[Records from a dataset]
------------------------
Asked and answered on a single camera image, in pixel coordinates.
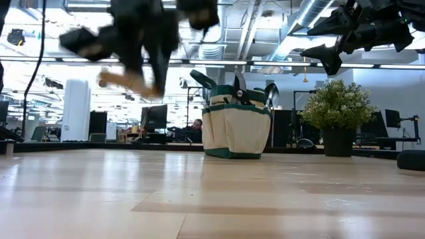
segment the wooden floor
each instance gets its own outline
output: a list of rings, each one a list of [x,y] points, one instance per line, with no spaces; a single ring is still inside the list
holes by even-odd
[[[424,239],[425,174],[323,155],[15,154],[0,158],[0,238]]]

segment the black plant pot
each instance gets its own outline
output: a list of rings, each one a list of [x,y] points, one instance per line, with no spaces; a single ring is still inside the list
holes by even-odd
[[[355,129],[329,128],[322,130],[325,155],[332,157],[351,157]]]

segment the white cylinder
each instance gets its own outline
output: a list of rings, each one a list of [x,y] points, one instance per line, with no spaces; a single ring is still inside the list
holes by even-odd
[[[90,85],[87,80],[67,80],[61,141],[87,141],[90,123]]]

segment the green leaves
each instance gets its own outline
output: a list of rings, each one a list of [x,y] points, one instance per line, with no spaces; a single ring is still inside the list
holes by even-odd
[[[310,94],[304,111],[299,113],[303,121],[319,129],[355,129],[372,119],[376,108],[370,106],[370,92],[361,90],[361,85],[346,86],[343,80],[328,80],[323,88],[316,90],[316,94]]]

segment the potted plant
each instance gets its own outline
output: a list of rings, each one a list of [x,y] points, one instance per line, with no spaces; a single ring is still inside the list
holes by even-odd
[[[326,156],[350,157],[357,128],[372,119],[369,91],[343,80],[328,80],[310,94],[302,120],[321,130]]]

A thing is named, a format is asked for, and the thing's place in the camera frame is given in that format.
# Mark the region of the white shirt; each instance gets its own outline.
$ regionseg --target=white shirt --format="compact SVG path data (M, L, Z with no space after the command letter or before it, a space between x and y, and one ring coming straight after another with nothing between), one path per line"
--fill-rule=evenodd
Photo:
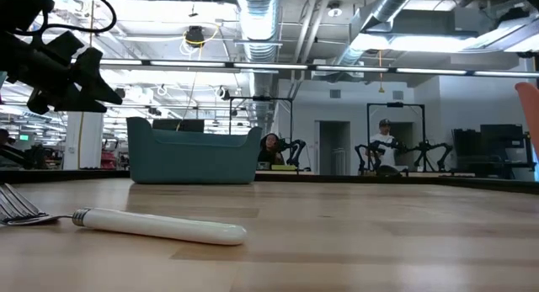
M393 141L393 136L389 134L383 135L378 133L377 135L371 136L371 142L373 141L391 143ZM384 145L380 145L379 148L386 151L383 155L380 156L380 161L382 162L380 165L395 167L395 149L386 147Z

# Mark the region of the white handle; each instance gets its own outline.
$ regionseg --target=white handle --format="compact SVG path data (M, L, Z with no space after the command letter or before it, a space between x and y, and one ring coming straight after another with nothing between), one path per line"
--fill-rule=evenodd
M86 213L83 225L106 231L217 245L240 245L247 237L242 226L97 208Z

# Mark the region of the cap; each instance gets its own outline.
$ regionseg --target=cap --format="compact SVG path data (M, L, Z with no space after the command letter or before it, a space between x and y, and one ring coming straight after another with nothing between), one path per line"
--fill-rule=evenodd
M382 127L384 125L391 125L391 122L389 121L389 119L382 119L380 121L380 124L378 124L378 126Z

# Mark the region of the computer screen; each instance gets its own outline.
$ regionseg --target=computer screen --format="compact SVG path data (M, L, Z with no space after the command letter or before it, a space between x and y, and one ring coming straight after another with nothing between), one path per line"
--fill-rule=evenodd
M524 148L522 125L481 125L486 148Z

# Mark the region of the teal bin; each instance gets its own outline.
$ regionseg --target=teal bin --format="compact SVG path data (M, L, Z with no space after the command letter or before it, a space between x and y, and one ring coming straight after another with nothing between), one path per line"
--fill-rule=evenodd
M131 178L136 183L251 183L262 129L211 135L152 129L127 119Z

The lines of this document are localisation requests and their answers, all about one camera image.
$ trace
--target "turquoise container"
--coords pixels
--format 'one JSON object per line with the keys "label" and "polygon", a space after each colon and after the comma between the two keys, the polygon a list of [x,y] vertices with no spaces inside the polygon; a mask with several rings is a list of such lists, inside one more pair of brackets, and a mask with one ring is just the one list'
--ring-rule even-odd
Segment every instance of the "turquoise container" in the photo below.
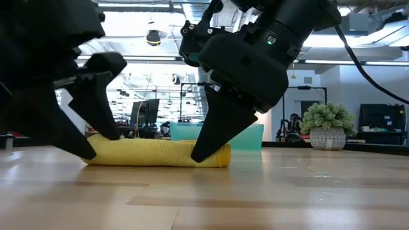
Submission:
{"label": "turquoise container", "polygon": [[[197,140],[203,123],[171,123],[172,141]],[[264,125],[253,124],[229,141],[234,150],[261,150]]]}

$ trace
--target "wood grain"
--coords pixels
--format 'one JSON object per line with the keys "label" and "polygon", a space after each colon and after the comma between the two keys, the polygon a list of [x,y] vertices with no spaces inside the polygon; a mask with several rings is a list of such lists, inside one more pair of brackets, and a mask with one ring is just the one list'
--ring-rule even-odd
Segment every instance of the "wood grain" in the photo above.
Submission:
{"label": "wood grain", "polygon": [[87,166],[0,151],[0,229],[408,229],[409,158],[234,151],[228,169]]}

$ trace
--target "white flower pot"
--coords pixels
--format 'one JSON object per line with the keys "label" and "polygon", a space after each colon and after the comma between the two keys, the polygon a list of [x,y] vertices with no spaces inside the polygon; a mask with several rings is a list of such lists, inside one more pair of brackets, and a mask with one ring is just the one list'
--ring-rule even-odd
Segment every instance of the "white flower pot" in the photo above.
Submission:
{"label": "white flower pot", "polygon": [[341,150],[345,147],[346,135],[342,128],[312,128],[309,134],[311,145],[318,150]]}

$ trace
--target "wooden tabletop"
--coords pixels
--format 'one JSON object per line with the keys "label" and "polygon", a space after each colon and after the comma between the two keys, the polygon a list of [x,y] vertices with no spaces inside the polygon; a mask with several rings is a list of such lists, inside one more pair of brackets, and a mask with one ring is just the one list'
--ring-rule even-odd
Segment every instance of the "wooden tabletop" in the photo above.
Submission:
{"label": "wooden tabletop", "polygon": [[86,166],[0,152],[0,229],[408,229],[409,157],[263,149],[228,169]]}

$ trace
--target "ceiling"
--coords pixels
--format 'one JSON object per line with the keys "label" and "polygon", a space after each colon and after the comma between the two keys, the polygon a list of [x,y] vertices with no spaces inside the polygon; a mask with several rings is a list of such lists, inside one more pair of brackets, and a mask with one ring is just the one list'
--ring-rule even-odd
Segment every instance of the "ceiling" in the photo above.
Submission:
{"label": "ceiling", "polygon": [[[169,11],[169,1],[126,1],[110,0],[98,1],[105,11],[106,20],[102,24],[106,36],[81,45],[82,55],[96,52],[115,51],[126,56],[170,56],[178,55],[181,43],[180,29],[185,20],[198,23],[209,0],[174,0],[174,10]],[[127,7],[116,7],[118,3]],[[405,7],[408,1],[350,1],[338,0],[339,6],[345,6],[350,11],[374,12],[380,19],[382,12],[393,7]],[[258,13],[248,11],[242,13],[226,1],[222,13],[216,14],[212,20],[213,27],[226,26],[227,30],[237,30],[242,24],[254,21]],[[160,31],[161,44],[158,47],[149,46],[146,34],[149,30]],[[364,60],[394,60],[401,55],[399,48],[379,47],[372,49],[355,49],[360,59]],[[303,59],[349,59],[342,48],[307,48],[300,53]],[[319,74],[328,66],[296,65],[296,69],[316,70]],[[173,83],[173,77],[181,82],[195,83],[207,81],[208,76],[202,70],[187,65],[167,64],[155,62],[129,63],[124,71],[107,88],[111,109],[116,117],[128,116],[133,102],[151,98],[162,99],[158,112],[158,122],[177,120],[180,115],[180,85]],[[203,119],[207,113],[205,92],[202,87],[185,86],[182,99],[182,115],[187,118]]]}

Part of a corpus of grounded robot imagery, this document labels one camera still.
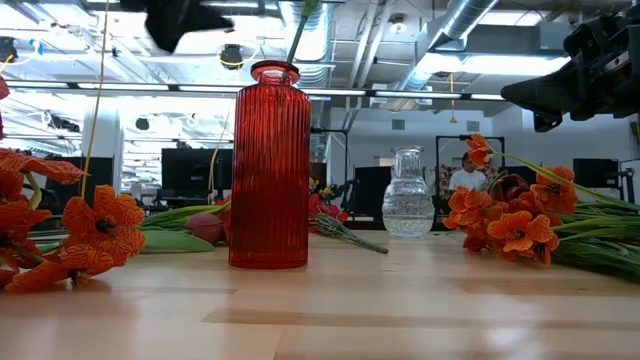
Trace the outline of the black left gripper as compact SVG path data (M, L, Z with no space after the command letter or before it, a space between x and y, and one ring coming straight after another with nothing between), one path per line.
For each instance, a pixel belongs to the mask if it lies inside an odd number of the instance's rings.
M226 30L234 23L202 0L119 0L128 12L147 14L145 27L158 48L174 53L190 32Z

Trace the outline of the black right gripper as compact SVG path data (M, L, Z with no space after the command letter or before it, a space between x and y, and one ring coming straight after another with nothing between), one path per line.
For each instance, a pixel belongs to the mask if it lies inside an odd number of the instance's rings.
M564 48L570 61L561 69L501 90L506 101L533 111L535 131L558 127L566 114L586 121L640 112L640 14L583 22Z

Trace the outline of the dark red tulip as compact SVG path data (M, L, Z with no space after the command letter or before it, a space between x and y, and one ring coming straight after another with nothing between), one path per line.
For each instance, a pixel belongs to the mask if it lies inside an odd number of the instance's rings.
M146 238L142 252L206 253L225 239L224 222L211 213L177 214L146 219L139 227Z
M509 203L521 194L528 192L529 184L517 174L501 175L489 185L489 195L498 202Z
M287 55L287 60L286 60L287 63L289 64L293 63L307 20L315 11L319 3L320 3L320 0L305 0L304 7L302 9L301 16L300 16L300 22L297 26L296 33L293 37L293 41Z

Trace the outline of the orange flower bunch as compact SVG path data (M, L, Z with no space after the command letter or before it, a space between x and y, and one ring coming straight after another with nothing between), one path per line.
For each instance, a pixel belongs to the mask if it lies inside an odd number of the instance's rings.
M535 180L509 203L493 200L489 185L481 191L459 187L450 194L444 224L464 233L464 249L640 284L640 205L576 184L567 167L523 164Z
M62 220L68 236L52 253L41 253L29 231L52 213L39 207L36 174L63 185L87 177L86 171L69 162L0 148L0 290L36 292L66 280L82 286L124 266L142 250L145 235L138 226L144 220L143 210L133 197L99 185L92 204L78 196L67 201Z

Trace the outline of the red ribbed glass vase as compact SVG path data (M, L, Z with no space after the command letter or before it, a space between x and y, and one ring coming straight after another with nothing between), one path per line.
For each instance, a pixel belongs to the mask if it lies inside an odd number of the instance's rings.
M229 264L289 269L308 260L311 101L290 63L255 63L236 97Z

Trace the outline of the clear glass vase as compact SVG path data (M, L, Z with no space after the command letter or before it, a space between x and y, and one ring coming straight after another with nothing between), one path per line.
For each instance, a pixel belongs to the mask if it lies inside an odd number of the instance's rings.
M435 208L422 175L422 151L418 145L393 149L393 174L382 203L383 223L391 237L423 238L433 225Z

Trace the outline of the black dome ceiling fixture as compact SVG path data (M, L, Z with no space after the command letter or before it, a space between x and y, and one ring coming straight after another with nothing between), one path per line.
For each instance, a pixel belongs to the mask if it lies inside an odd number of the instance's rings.
M230 71L240 70L244 64L241 50L239 44L225 44L219 54L220 64Z

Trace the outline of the long ceiling light strip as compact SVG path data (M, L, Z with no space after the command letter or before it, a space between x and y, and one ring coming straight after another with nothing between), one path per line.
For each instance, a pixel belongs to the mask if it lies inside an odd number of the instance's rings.
M231 85L177 85L177 84L129 84L129 83L65 83L52 81L9 80L10 89L22 91L56 91L60 93L97 92L99 87L104 94L115 95L158 95L195 96L208 94L236 94L242 86ZM435 91L396 91L376 89L340 89L340 88L301 88L311 96L320 97L368 97L368 98L400 98L429 100L462 100L501 102L504 98L499 94L435 92Z

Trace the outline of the black computer monitor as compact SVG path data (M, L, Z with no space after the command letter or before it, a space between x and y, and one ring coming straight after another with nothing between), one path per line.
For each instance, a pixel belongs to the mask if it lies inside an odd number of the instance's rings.
M586 188L618 188L619 161L617 159L574 158L574 182Z
M171 149L161 151L162 189L175 197L221 196L232 189L232 149Z
M89 164L89 176L85 189L85 201L92 206L94 203L95 188L98 185L113 184L113 162L111 157L92 157ZM45 190L43 192L43 200L49 205L65 205L66 202L74 196L79 196L81 192L81 183L71 185L63 185L54 180L47 179Z

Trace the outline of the person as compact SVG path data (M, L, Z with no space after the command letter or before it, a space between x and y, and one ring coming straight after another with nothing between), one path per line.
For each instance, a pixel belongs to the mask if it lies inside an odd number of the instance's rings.
M485 190L488 185L488 180L486 176L476 168L468 153L463 155L461 165L462 167L451 175L448 191L453 194L459 187L464 187L467 190Z

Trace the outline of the black upright panel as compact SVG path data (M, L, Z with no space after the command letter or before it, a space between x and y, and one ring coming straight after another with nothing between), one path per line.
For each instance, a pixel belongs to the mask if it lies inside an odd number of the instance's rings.
M392 179L391 167L356 167L354 214L382 220L384 193Z

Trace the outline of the silver round ventilation duct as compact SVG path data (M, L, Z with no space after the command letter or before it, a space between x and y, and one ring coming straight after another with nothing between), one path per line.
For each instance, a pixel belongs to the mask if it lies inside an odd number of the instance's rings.
M432 77L446 80L453 91L453 75L461 72L462 60L448 52L466 49L467 38L499 0L449 0L444 13L425 22L414 43L414 61L396 91L430 91Z

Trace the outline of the silver corrugated duct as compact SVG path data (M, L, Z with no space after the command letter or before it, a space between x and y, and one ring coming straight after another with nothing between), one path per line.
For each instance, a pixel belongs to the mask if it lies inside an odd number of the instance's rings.
M298 85L304 88L326 87L329 83L334 7L321 0L302 0L293 5L292 10L296 27L305 21L293 57L300 73Z

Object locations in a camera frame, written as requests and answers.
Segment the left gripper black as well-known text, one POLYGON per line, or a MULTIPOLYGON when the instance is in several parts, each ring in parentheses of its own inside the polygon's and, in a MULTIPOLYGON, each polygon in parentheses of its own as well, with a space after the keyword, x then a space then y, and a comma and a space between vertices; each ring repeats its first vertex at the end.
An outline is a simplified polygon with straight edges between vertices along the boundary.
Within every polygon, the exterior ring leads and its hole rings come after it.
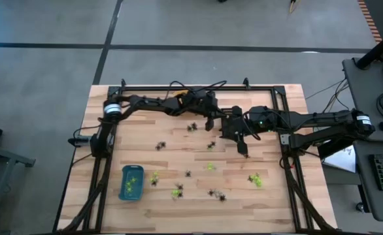
POLYGON ((218 107, 218 99, 213 91, 198 90, 192 99, 191 112, 207 118, 205 130, 211 131, 214 119, 224 118, 227 114, 218 107))

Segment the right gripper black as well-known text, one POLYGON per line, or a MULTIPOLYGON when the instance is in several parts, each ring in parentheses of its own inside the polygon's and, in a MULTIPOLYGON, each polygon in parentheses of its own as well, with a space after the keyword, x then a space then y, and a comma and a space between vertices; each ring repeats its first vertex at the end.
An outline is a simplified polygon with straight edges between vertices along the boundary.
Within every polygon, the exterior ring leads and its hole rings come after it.
MULTIPOLYGON (((266 106, 256 106, 243 112, 240 107, 235 109, 235 134, 240 137, 253 136, 261 140, 259 133, 271 132, 276 129, 276 112, 266 106)), ((248 156, 248 146, 243 141, 237 142, 237 151, 248 156)))

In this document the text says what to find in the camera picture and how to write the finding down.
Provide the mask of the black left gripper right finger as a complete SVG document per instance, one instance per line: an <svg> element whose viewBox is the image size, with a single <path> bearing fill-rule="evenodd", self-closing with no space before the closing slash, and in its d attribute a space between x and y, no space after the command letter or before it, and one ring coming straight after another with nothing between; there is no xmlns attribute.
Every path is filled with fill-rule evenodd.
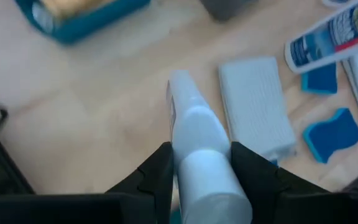
<svg viewBox="0 0 358 224"><path fill-rule="evenodd" d="M358 224L358 190L329 192L239 142L231 165L252 205L252 224Z"/></svg>

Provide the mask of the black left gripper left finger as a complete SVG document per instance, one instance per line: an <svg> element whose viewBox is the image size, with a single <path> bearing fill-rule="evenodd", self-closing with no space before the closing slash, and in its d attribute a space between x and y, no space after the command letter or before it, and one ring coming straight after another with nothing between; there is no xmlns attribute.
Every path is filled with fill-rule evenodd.
<svg viewBox="0 0 358 224"><path fill-rule="evenodd" d="M169 224L172 189L169 142L98 194L37 195L0 150L0 224Z"/></svg>

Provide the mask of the yellow cloth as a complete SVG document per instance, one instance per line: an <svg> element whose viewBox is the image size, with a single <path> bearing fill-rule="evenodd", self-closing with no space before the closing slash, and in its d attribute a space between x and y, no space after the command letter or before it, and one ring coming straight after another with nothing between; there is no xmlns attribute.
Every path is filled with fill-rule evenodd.
<svg viewBox="0 0 358 224"><path fill-rule="evenodd" d="M59 19L90 12L114 1L116 0L40 0Z"/></svg>

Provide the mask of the teal plastic bin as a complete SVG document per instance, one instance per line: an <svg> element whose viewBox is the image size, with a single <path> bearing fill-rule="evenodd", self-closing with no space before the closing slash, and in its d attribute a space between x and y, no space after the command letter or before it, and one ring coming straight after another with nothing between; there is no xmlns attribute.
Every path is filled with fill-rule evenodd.
<svg viewBox="0 0 358 224"><path fill-rule="evenodd" d="M145 8L151 0L115 0L91 12L58 22L40 0L14 0L21 13L40 33L62 45L74 43Z"/></svg>

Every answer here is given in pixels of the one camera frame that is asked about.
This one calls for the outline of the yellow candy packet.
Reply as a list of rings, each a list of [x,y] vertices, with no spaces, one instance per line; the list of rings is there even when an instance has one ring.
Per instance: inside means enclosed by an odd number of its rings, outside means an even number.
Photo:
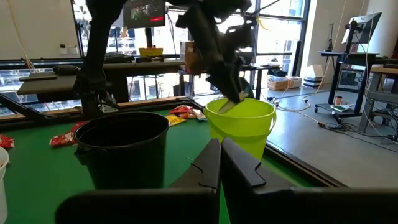
[[[174,114],[167,115],[166,118],[171,126],[175,126],[186,121],[186,119],[176,116]]]

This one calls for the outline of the black computer monitor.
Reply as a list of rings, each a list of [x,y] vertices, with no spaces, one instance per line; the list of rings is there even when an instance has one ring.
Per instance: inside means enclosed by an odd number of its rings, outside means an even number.
[[[127,0],[123,6],[123,24],[128,29],[145,28],[147,47],[153,47],[152,32],[165,25],[165,0]]]

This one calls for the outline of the small dark screen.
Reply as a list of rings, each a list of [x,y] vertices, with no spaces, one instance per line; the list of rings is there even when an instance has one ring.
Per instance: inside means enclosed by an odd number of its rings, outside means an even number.
[[[363,70],[342,69],[338,81],[338,91],[358,93],[363,79]]]

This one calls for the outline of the yellow box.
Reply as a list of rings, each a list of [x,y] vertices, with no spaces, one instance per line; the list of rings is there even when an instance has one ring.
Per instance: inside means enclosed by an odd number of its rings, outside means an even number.
[[[140,47],[139,55],[141,57],[158,57],[163,55],[163,48],[157,47]]]

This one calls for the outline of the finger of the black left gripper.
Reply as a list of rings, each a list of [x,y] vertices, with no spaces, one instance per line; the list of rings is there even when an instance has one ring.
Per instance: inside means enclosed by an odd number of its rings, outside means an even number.
[[[207,81],[217,87],[217,89],[229,100],[234,100],[234,86],[229,78],[208,77]]]
[[[249,83],[243,77],[233,77],[228,91],[230,100],[243,100],[249,96]]]

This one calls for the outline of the red candy packet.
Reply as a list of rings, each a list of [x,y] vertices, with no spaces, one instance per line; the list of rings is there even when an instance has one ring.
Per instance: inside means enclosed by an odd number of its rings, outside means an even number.
[[[190,113],[192,111],[192,109],[193,109],[192,106],[180,105],[180,106],[177,106],[176,108],[170,110],[170,114],[179,116],[180,114]]]
[[[4,134],[0,134],[0,147],[4,148],[5,150],[13,149],[14,148],[13,138],[6,136]]]
[[[71,131],[55,136],[49,142],[49,145],[52,147],[69,146],[73,144],[75,144],[75,140]]]
[[[79,122],[75,123],[71,129],[71,132],[75,133],[80,127],[84,126],[87,123],[88,123],[88,121],[79,121]]]

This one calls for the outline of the black side table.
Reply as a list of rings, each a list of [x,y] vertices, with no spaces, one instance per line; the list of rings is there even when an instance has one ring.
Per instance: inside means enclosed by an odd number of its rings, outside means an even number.
[[[269,65],[258,65],[255,63],[251,63],[249,65],[243,65],[241,68],[242,72],[249,71],[250,73],[250,78],[249,78],[249,84],[251,85],[252,89],[255,91],[255,99],[259,100],[261,98],[261,83],[262,83],[262,72],[264,70],[269,70],[269,69],[274,69],[274,68],[280,68],[276,66],[269,66]]]

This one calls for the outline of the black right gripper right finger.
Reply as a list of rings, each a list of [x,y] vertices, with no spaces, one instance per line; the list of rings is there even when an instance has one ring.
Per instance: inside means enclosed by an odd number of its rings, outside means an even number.
[[[398,189],[297,187],[230,138],[221,180],[235,224],[398,224]]]

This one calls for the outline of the large glass window wall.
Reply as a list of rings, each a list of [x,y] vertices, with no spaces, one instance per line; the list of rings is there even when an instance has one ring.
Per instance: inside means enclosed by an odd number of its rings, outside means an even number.
[[[157,37],[160,45],[180,47],[181,42],[174,39],[177,29],[187,30],[194,42],[188,29],[176,26],[178,18],[187,11],[187,8],[173,6],[166,1],[165,5],[165,26],[169,27],[169,31]],[[254,47],[238,49],[237,53],[241,58],[246,49],[263,53],[293,50],[293,42],[300,37],[298,22],[261,18],[254,14],[252,7],[246,12],[247,18],[244,18],[240,11],[236,11],[225,21],[216,20],[218,30],[223,34],[229,27],[241,25],[245,21],[256,24]],[[123,19],[123,9],[116,21],[118,19]],[[0,0],[0,68],[3,68],[6,62],[19,60],[28,75],[54,72],[53,67],[57,65],[74,65],[80,71],[84,67],[87,55],[91,20],[86,0],[83,4],[78,4],[76,0]],[[106,53],[109,50],[111,28]],[[60,44],[76,45],[80,53],[60,55]],[[71,91],[35,95],[41,103],[75,99],[81,101],[74,86]],[[109,99],[118,107],[120,103],[116,102],[110,88],[111,82],[106,78]]]

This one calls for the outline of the brown cardboard box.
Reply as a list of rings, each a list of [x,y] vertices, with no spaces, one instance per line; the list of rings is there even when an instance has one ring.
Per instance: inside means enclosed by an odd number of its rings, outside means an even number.
[[[184,72],[195,75],[201,72],[199,68],[201,55],[193,41],[180,43],[180,59],[185,63],[181,66]]]

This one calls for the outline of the black tripod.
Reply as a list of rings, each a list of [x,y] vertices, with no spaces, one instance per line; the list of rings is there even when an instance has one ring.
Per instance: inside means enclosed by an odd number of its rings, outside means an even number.
[[[333,28],[334,28],[334,23],[331,23],[329,31],[328,47],[325,49],[326,52],[331,52],[333,50]]]

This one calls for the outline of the pale candy bar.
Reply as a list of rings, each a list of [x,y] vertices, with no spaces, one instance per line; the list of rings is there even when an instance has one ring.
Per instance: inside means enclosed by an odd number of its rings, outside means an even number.
[[[242,102],[244,100],[244,98],[246,97],[245,92],[241,92],[239,94],[239,100],[238,102],[233,102],[231,100],[228,100],[218,111],[219,114],[225,114],[228,111],[230,111],[231,109],[233,109],[237,104],[239,104],[240,102]]]

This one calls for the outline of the pale candy wrapper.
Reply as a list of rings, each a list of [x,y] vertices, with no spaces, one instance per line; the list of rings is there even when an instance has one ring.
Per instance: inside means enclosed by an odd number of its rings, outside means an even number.
[[[195,115],[197,120],[199,120],[199,121],[207,121],[206,116],[203,114],[203,112],[201,110],[192,109],[192,113]]]

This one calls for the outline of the woven basket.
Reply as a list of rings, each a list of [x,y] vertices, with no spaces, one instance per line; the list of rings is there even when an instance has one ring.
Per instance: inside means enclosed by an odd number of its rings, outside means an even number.
[[[267,76],[267,87],[271,90],[282,91],[286,89],[299,88],[301,86],[302,78],[300,77]]]

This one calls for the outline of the green table mat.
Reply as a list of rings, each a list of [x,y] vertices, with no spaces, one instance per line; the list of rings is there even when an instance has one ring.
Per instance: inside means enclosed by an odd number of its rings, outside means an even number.
[[[4,184],[8,224],[54,224],[55,210],[66,198],[92,190],[86,166],[75,157],[75,146],[51,147],[54,136],[71,130],[59,124],[7,132],[15,147],[9,151]],[[167,131],[164,187],[177,180],[210,140],[204,121],[189,119]]]
------------------------
Scan the records above for the word "dark". Show each line in which it appears.

# RESPONSE TO THE EXERCISE
Trace the outline of the dark red tulip as compact SVG path data (M, L, Z with no space after the command letter or before it, a space between x and y, and one ring coming straight after another with nothing between), one path per line.
This one calls for the outline of the small dark screen.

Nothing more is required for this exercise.